Task prompt —
Nothing in the listing may change. Repeat all of it.

Information shown —
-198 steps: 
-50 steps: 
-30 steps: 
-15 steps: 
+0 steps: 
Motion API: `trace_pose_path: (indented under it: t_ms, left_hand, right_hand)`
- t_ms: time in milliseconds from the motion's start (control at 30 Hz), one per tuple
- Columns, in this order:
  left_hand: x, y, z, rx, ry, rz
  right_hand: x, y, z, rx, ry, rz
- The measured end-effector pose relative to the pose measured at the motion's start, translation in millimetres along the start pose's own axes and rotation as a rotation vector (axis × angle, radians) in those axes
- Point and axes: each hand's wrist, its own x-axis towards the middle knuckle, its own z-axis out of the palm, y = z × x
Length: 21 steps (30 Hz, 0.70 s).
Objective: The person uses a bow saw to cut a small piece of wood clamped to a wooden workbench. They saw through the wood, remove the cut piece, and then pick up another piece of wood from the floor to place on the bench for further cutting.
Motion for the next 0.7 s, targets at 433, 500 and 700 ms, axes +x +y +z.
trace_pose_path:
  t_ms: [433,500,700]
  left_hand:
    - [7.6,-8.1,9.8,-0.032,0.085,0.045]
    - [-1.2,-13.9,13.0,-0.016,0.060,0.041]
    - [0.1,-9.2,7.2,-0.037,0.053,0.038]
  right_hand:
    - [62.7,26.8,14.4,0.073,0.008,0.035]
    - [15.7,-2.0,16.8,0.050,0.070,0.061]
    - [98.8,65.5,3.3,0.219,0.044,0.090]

Response —
-198 steps: 
-50 steps: 
-30 steps: 
-15 steps: 
+0 steps: 
Motion API: `trace_pose_path: (indented under it: t_ms, left_hand, right_hand)`
- t_ms: time in milliseconds from the motion's start (control at 30 Hz), one per tuple
- Columns, in this order:
  left_hand: x, y, z, rx, ry, rz
  right_hand: x, y, z, rx, ry, rz
- The measured end-effector pose relative to the pose measured at the motion's start, translation in millimetres along the start pose's own axes and rotation as a rotation vector (axis × angle, radians) in those axes
- Point and axes: each hand's wrist, its own x-axis towards the middle knuckle, its own z-axis out of the palm, y = z × x
Length: 21 steps (30 Hz, 0.70 s).
Objective: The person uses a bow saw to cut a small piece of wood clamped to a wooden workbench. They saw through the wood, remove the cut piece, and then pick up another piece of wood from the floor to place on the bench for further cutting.
Motion for the next 0.7 s, targets at 433, 500 and 700 ms, axes +x +y +z.
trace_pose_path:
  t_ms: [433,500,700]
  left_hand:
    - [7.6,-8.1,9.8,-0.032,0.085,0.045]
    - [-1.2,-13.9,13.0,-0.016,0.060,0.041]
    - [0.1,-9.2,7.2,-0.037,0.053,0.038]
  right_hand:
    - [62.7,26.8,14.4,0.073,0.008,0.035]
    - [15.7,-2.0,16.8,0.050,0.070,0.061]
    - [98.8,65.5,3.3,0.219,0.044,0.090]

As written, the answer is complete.